Signatures of secondary acceleration in neutrino flares

High-energy neutrino flares are interesting prospective counterparts to photon flares since their detection would guarantee the presence of accelerated hadrons within a source, in addition to providing precious information about cosmic-ray acceleration and interactions, thus impacting the subsequent modeling of non-thermal emissions in explosive transients. In these sources, photomeson production can be efficient, producing a large amount of secondary particles, such as charged pions and muons, that decay and produce high-energy neutrinos. Before their decay, secondary particles can experience energy losses and acceleration, which can impact high-energy neutrino spectra and thus affect their detectability. In this work, we focus on the impact of secondary acceleration. We consider a one zone model, characterized mainly by a variability timescale tvar, luminosity Lbol, and bulk Lorentz factor Γ. The mean magnetic field B is deduced from these parameters. The photon field is modeled by a broken power-law. This generic model allows us to systematically evaluate the maximum energy of high-energy neutrinos in the parameter space of explosive transients and shows that it could be strongly affected by secondary acceleration for a large number of source categories.
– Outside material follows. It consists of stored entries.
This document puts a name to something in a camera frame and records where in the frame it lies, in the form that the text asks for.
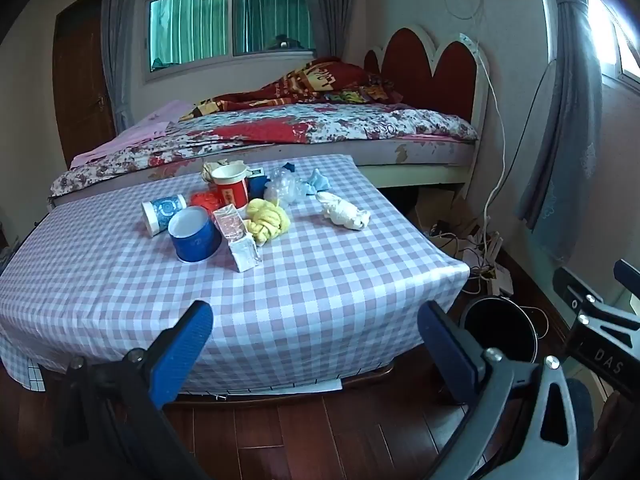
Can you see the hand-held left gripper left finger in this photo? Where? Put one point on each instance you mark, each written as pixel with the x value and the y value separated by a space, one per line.
pixel 182 355

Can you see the pink bed sheet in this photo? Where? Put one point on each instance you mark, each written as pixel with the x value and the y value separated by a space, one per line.
pixel 145 130

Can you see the grey patterned curtain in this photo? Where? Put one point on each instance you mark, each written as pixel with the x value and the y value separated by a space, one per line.
pixel 575 135

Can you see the bed with floral blanket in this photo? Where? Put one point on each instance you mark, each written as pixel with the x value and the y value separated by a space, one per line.
pixel 400 170

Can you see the white power strip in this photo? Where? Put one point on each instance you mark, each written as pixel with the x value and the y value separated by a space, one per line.
pixel 500 282

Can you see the large sliding window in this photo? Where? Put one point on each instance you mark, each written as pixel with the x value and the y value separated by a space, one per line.
pixel 200 20

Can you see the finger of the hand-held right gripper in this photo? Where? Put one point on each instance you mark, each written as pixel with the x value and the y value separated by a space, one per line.
pixel 567 285
pixel 630 275

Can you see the dark round object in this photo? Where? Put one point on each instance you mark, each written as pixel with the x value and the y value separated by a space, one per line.
pixel 281 42

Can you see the small bright window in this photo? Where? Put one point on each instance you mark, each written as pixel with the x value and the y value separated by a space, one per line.
pixel 600 25

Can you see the open cardboard box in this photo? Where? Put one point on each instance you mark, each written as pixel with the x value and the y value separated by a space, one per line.
pixel 435 207

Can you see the yellow knotted cloth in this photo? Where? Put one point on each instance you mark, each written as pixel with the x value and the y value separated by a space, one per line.
pixel 267 220

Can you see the clear plastic bag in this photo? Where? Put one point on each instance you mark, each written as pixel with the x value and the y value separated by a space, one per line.
pixel 282 185

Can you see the small white carton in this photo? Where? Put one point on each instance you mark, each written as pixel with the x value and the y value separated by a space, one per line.
pixel 245 255

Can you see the white router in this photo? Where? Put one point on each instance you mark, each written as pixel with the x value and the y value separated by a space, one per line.
pixel 492 250

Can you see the low wooden table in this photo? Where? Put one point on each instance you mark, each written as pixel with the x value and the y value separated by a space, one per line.
pixel 370 374

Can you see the light blue face mask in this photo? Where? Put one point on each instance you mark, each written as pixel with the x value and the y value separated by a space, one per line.
pixel 317 181

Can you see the red heart-shaped headboard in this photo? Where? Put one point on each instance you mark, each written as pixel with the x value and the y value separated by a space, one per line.
pixel 415 65

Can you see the red paper cup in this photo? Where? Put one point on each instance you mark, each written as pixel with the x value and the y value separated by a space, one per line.
pixel 232 192

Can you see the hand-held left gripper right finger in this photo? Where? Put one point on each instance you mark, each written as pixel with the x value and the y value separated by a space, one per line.
pixel 447 355

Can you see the black trash bin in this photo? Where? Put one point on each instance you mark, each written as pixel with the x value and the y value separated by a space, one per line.
pixel 500 330

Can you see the white blue patterned paper cup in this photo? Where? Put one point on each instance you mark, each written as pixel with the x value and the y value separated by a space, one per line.
pixel 165 210

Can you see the red wrapper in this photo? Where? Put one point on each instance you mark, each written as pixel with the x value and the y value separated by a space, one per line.
pixel 207 200

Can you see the dark red printed blanket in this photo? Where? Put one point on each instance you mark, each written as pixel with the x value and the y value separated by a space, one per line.
pixel 310 80

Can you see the brown wooden door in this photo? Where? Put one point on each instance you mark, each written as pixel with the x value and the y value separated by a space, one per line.
pixel 80 85

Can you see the bed with floral cover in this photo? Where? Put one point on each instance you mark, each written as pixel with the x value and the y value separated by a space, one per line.
pixel 350 120

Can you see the purple checkered tablecloth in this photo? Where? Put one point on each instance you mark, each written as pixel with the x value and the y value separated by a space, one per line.
pixel 325 285

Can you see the white cloth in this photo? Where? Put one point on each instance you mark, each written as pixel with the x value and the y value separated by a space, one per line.
pixel 342 212

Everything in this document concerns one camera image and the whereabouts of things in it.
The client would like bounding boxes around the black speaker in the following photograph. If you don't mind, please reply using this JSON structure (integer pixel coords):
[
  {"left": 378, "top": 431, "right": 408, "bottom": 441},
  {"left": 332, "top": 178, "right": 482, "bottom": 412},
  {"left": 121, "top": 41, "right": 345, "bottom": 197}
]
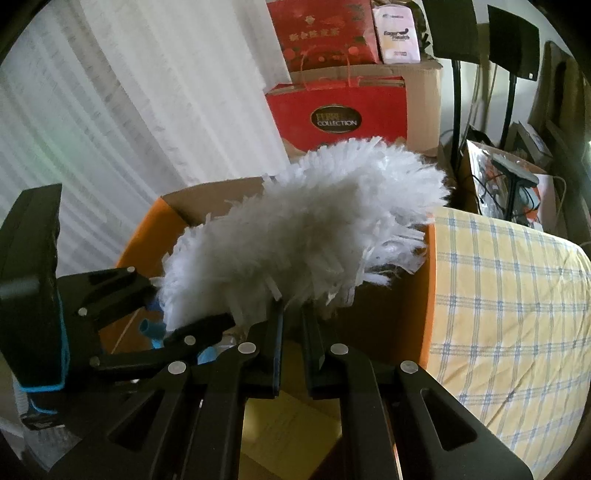
[
  {"left": 487, "top": 4, "right": 541, "bottom": 81},
  {"left": 422, "top": 0, "right": 478, "bottom": 61}
]

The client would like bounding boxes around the pink tissue pack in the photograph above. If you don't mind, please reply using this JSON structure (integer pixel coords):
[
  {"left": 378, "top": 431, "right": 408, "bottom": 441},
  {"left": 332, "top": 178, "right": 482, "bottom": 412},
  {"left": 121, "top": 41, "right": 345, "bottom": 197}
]
[{"left": 372, "top": 2, "right": 422, "bottom": 65}]

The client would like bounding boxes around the brown paper envelope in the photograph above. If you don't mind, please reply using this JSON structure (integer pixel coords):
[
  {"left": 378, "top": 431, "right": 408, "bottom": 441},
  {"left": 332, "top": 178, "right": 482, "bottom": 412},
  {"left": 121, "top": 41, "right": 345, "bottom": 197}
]
[{"left": 242, "top": 392, "right": 345, "bottom": 480}]

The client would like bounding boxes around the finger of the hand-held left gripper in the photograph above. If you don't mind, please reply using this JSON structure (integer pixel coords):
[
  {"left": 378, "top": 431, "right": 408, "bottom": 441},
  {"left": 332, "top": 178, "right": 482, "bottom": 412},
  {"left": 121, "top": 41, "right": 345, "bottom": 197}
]
[
  {"left": 90, "top": 314, "right": 237, "bottom": 374},
  {"left": 58, "top": 267, "right": 160, "bottom": 335}
]

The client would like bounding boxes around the white fluffy duster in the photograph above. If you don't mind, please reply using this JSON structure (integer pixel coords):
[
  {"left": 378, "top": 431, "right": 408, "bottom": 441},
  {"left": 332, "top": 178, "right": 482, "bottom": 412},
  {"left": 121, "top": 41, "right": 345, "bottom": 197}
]
[{"left": 159, "top": 136, "right": 451, "bottom": 337}]

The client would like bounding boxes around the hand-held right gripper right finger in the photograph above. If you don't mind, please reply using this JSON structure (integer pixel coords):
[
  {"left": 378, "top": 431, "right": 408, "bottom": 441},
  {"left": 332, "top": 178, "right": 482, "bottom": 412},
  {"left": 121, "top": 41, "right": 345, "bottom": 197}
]
[{"left": 300, "top": 307, "right": 534, "bottom": 480}]

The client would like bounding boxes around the clear plastic bag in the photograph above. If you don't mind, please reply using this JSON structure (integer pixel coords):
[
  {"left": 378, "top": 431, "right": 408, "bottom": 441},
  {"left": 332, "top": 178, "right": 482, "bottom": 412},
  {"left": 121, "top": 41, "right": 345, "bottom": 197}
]
[{"left": 464, "top": 138, "right": 555, "bottom": 227}]

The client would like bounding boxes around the large brown cardboard box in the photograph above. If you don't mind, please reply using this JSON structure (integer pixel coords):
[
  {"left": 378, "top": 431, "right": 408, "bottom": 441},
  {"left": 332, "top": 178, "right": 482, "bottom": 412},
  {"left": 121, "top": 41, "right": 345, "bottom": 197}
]
[{"left": 286, "top": 62, "right": 444, "bottom": 160}]

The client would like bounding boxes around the white curtain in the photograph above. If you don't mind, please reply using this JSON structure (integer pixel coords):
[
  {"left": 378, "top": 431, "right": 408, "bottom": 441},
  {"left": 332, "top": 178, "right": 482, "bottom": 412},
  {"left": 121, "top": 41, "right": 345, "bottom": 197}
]
[{"left": 0, "top": 0, "right": 296, "bottom": 278}]

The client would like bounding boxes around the orange cardboard box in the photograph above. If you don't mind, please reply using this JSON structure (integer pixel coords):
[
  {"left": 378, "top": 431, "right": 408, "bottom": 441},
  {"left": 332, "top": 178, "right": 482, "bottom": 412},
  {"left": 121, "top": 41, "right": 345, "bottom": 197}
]
[{"left": 99, "top": 178, "right": 437, "bottom": 480}]

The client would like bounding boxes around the yellow checked tablecloth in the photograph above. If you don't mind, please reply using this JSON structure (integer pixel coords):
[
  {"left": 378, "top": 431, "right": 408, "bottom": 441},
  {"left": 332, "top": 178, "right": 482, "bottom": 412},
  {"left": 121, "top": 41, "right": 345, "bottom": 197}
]
[{"left": 427, "top": 205, "right": 591, "bottom": 480}]

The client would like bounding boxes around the red patterned gift box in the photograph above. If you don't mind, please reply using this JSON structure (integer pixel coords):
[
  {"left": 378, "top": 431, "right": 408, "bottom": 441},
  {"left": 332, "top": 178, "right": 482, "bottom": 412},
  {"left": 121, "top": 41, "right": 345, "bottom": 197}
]
[{"left": 267, "top": 0, "right": 382, "bottom": 72}]

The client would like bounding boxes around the black speaker stand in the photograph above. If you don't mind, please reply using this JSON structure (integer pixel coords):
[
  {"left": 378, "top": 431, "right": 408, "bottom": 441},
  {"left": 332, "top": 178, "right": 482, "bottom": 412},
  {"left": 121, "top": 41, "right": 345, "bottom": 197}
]
[
  {"left": 501, "top": 76, "right": 520, "bottom": 148},
  {"left": 450, "top": 58, "right": 465, "bottom": 181}
]

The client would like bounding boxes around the red box with oval label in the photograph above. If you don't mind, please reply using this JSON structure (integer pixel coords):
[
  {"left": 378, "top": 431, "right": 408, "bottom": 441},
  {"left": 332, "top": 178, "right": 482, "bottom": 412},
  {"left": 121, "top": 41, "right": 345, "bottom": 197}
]
[{"left": 265, "top": 78, "right": 409, "bottom": 153}]

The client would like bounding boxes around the blue plastic fitting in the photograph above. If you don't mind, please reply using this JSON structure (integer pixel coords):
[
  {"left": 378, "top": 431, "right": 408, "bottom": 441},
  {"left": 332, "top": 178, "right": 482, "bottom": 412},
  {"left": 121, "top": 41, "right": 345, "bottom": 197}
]
[{"left": 137, "top": 300, "right": 167, "bottom": 347}]

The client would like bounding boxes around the black bar-shaped device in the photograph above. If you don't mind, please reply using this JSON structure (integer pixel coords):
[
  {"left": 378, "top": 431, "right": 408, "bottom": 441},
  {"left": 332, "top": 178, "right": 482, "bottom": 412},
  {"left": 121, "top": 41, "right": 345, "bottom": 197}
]
[{"left": 490, "top": 154, "right": 540, "bottom": 217}]

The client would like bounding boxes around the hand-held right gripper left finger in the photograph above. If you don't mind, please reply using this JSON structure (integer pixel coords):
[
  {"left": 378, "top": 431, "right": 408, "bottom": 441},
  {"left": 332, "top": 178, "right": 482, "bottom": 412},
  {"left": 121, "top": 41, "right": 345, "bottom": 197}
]
[{"left": 46, "top": 305, "right": 284, "bottom": 480}]

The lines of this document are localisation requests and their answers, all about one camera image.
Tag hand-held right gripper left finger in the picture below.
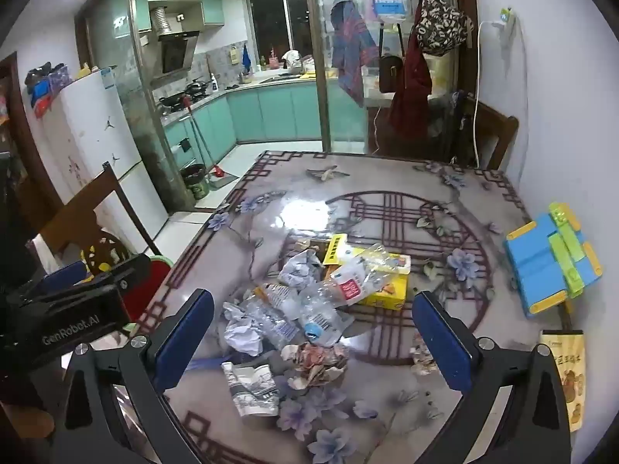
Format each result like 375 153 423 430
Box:
51 289 216 464

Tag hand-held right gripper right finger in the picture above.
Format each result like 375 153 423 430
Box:
411 291 574 464

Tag red bin with green rim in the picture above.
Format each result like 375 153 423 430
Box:
121 255 176 322

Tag yellow cardboard box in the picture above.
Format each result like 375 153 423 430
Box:
309 233 412 310

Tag crushed bottle with red label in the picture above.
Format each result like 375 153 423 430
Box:
323 244 404 307

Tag printed paper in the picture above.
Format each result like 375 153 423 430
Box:
282 342 349 390

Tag yellow snack packet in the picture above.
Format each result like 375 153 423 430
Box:
539 329 587 433

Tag small crumpled paper scrap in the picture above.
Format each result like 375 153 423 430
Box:
410 331 438 375

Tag crumpled white paper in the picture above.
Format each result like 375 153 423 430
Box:
277 249 324 288
222 302 264 356

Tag crushed printed paper cup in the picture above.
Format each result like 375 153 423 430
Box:
221 362 281 417

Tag crushed clear plastic bottle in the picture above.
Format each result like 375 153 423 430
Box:
239 283 303 351

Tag carved wooden chair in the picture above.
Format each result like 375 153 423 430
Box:
26 162 162 271

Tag crushed bottle with blue cap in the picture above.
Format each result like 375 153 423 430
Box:
297 290 356 347

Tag dark waste bin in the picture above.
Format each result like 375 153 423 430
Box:
180 163 211 199

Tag white fridge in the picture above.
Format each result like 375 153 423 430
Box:
36 65 170 257

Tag red broom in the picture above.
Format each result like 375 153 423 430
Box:
183 98 226 177

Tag plain wooden chair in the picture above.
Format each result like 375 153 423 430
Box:
455 92 519 171

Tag blue and red cloth bundle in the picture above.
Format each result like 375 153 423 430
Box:
24 62 73 119

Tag green kitchen base cabinets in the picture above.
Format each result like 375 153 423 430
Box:
162 80 368 165

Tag red garment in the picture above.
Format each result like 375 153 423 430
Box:
388 36 433 138

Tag brown handbag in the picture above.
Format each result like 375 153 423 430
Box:
378 53 404 94

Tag range hood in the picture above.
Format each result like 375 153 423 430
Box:
147 2 201 80

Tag plaid apron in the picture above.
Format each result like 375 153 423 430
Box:
330 0 378 107

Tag letter patterned bag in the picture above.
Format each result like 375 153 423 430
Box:
413 0 467 56

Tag kitchen window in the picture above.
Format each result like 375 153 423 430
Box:
244 0 315 59

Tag white cable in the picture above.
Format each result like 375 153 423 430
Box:
471 19 508 167

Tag white wall charger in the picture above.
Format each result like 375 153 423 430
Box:
498 7 516 59

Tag green wall cabinets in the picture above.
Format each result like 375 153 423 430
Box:
133 0 226 34

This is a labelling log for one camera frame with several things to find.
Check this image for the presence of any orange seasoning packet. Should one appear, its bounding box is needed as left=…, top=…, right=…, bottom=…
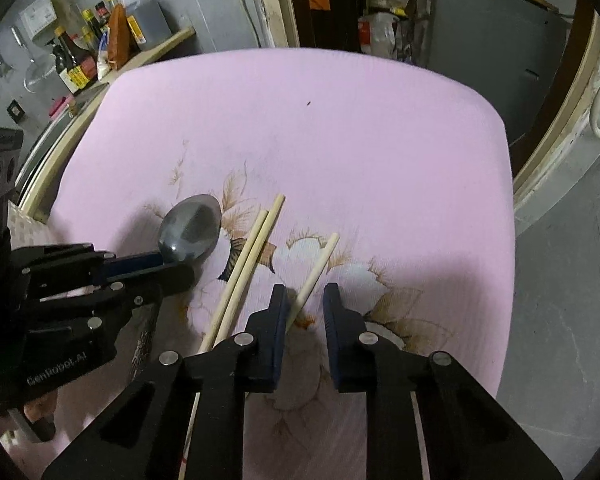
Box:
left=107, top=4, right=131, bottom=69

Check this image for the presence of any person's left hand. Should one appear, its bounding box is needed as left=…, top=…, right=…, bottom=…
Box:
left=22, top=392, right=56, bottom=427

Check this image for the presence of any large oil jug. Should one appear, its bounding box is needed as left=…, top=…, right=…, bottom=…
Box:
left=118, top=0, right=174, bottom=51

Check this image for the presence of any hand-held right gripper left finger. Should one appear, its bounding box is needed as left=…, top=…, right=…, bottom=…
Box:
left=40, top=284, right=289, bottom=480

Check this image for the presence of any worn door frame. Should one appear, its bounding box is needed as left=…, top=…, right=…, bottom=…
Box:
left=232, top=0, right=600, bottom=212

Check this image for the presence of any metal spoon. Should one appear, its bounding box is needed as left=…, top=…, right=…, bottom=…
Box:
left=158, top=193, right=223, bottom=266

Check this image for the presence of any white plastic bag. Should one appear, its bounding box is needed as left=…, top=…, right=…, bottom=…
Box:
left=359, top=7, right=406, bottom=56

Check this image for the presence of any hanging mesh strainer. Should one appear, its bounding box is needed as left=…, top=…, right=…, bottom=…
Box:
left=10, top=26, right=56, bottom=92

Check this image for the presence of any yellow label sauce bottle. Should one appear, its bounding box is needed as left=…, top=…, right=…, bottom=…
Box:
left=53, top=26, right=90, bottom=95

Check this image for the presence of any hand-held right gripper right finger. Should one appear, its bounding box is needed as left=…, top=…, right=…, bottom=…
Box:
left=322, top=282, right=566, bottom=480

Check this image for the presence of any pink sponge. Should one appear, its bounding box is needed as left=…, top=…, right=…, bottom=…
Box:
left=48, top=95, right=76, bottom=120

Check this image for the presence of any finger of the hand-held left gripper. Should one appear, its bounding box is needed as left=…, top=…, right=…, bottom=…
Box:
left=11, top=242, right=166, bottom=292
left=29, top=263, right=197, bottom=335

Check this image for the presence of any white seasoning packet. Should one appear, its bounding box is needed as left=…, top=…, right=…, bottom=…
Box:
left=95, top=29, right=112, bottom=81

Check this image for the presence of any pink tablecloth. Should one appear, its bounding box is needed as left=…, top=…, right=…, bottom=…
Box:
left=0, top=47, right=517, bottom=480

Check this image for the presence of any dark wooden door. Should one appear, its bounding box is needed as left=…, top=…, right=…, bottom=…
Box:
left=284, top=0, right=362, bottom=54

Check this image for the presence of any yellow cap sauce bottle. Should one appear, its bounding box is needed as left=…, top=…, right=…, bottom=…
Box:
left=81, top=8, right=101, bottom=56

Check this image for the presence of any grey cabinet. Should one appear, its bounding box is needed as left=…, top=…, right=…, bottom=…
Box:
left=424, top=0, right=569, bottom=147

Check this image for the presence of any white wall box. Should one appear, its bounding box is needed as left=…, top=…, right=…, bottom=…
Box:
left=19, top=0, right=61, bottom=41

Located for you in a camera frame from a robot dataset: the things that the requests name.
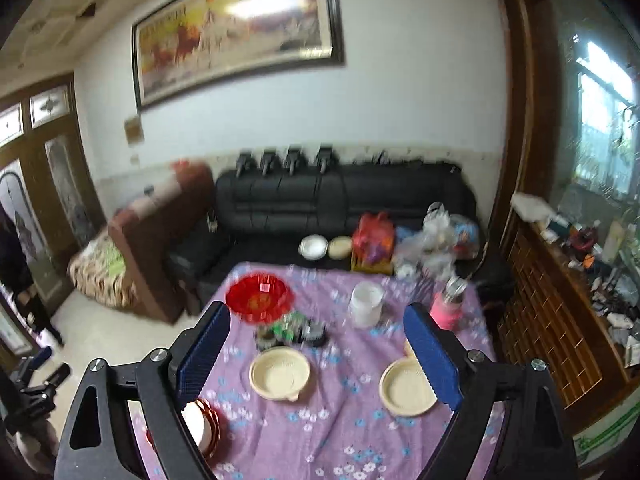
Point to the black stand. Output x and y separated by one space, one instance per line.
30 395

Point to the small brown wall plaque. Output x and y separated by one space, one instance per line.
134 131

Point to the white box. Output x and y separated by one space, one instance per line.
530 206

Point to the wooden glass door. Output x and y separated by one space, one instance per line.
65 185

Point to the pink thermos with knitted sleeve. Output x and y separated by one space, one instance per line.
445 312

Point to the red and black tool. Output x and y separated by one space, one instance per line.
582 239

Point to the purple floral tablecloth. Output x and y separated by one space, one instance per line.
340 425

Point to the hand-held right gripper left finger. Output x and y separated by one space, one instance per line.
205 345

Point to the white and green carton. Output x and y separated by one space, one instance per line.
610 432

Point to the small black jar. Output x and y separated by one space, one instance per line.
314 332

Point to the red plate with gold rim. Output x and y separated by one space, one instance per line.
214 430
250 300

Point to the white plastic jar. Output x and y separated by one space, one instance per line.
366 305

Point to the black leather sofa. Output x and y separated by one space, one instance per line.
300 210

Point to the clear plastic bags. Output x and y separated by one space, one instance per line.
440 245

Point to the small cream bowl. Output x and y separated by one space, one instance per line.
341 247

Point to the wooden cabinet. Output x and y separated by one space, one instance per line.
545 320

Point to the framed wall painting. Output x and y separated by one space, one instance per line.
235 25

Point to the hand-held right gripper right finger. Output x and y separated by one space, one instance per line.
432 355

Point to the brown fabric sofa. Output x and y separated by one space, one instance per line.
150 240

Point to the cream plastic bowl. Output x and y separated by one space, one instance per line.
280 375

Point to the black device on sofa back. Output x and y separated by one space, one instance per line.
268 161
325 157
293 158
246 164

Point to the cream plastic plate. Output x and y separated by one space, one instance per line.
402 390

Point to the small white bowl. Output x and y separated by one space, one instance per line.
313 247

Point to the red plastic bag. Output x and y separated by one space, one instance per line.
374 240

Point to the white paper bowl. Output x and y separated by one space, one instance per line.
196 425

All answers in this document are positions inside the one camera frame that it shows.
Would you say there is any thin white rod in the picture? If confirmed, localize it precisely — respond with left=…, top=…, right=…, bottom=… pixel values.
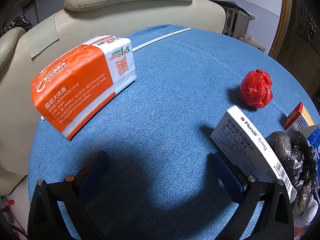
left=41, top=27, right=192, bottom=121

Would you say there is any dark floral cloth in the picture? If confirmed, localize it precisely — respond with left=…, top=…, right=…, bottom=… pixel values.
left=0, top=16, right=34, bottom=38

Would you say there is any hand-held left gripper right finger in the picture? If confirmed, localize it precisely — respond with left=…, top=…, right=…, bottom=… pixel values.
left=209, top=152, right=294, bottom=240

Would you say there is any orange and white medicine box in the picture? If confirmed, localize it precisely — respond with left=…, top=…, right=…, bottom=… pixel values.
left=284, top=102, right=315, bottom=133

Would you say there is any wooden radiator cabinet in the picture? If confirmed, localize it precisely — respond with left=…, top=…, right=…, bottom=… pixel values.
left=212, top=0, right=257, bottom=40

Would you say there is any blue box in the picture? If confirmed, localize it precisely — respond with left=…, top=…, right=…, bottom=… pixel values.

In order to determine the impact of secondary acceleration on the high-energy neutrino spectrum and, in particular, on its peak energy and flux, we complement these estimates with several case studies. We show that secondary acceleration can increase the maximum neutrino flux and produce a secondary peak at the maximum energy in the case of efficient acceleration. Secondary acceleration could, therefore, enhance the detectability of very-high-energy neutrinos that would be the target of next generation neutrino detectors, such as KM3NeT, IceCube-Gen2, POEMMA, or GRAND.